Vision-based manipulators also need to see with their hands

Recent advances have improved the learning and generalization of object manipulation skills. However, there are aspects to be overlooked, for example, the design of the agent’s observation space. In the natural world, perspective can play an important role in learning and generalization.

Robot Manipulator.

Robot Manipulator. Image credits: Vincent Diamante, CC BY-SA 2.0 via Flickr

A recent paper published on examines the above insights into vision, the ubiquitous sensory modalities in robotic learning. In a grasping task a face-to-face comparison is made between hands-centered and third-person perspectives.

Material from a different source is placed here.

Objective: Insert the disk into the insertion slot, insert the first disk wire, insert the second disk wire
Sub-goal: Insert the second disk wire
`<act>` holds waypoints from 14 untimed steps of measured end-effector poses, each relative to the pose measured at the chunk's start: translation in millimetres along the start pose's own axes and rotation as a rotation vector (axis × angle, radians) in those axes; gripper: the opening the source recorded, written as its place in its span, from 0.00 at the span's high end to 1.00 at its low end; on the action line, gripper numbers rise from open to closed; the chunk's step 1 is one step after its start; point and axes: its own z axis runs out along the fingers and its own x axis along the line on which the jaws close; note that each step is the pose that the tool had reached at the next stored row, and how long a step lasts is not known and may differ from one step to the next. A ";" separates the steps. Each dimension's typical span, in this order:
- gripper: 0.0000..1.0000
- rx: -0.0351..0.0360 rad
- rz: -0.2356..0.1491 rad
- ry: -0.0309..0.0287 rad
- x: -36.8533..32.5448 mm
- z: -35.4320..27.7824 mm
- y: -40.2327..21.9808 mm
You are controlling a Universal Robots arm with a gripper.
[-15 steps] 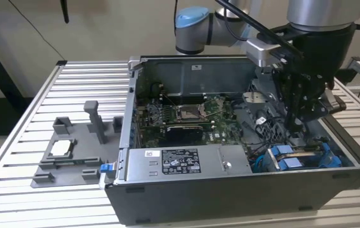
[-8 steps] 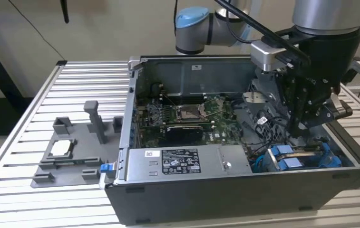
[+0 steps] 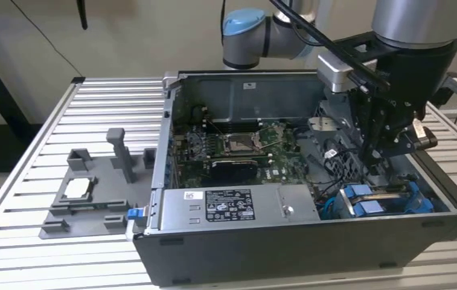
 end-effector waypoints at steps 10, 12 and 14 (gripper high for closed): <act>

It has been shown that using a hands-centred perspective leads to a significant reduction in the overall delivery failure rate. To realize the benefits of hands-centred approaches, when their observational abilities are insufficient, the researchers propose to use both hands-centred and third-person approaches in conjunction.

We study how the choice of visual perspective affects learning and generalization in the context of physical manipulation from raw sensor observations. Compared to the more commonly used global third-person perspective, a hands-centred (hand in the eye) perspective provides less observational capability, but we find that it consistently improves training efficiency and out-of-distribution generalization. does. These benefits hold for a variety of learning algorithms, experimental settings, and distribution variations, and for both simulated and real robot apparatuses. However, this is only if hand-centered observation is sufficient; Otherwise, it is necessary to incorporate a third-person perspective for learning, but it also damages the generalization of the distribution. To mitigate this, we propose to regularize third-person information streams through a variable information barrier. On six representative manipulation tasks with individual hand-centered observation adapted from a meta-world benchmark, this resulted in a state-of-the-art reinforcement learning agent operating from both approaches, improving the generalization out of its distribution on each task. While some practitioners have long placed cameras in robotic hands, our work systematically analyzes the benefits of doing so and is simple and widely applicable to improve end-to-end learned vision-based robotic manipulation. Provides insight.

Research Paper: Hsu, K., Kim, M. J., Rafaelov, R., Wu, J., and Finn, C., “Vision-based manipulators need to see with their hands too”, 2022. Link to paper:
Project Website:

Related Posts

Leave a Reply

Your email address will not be published.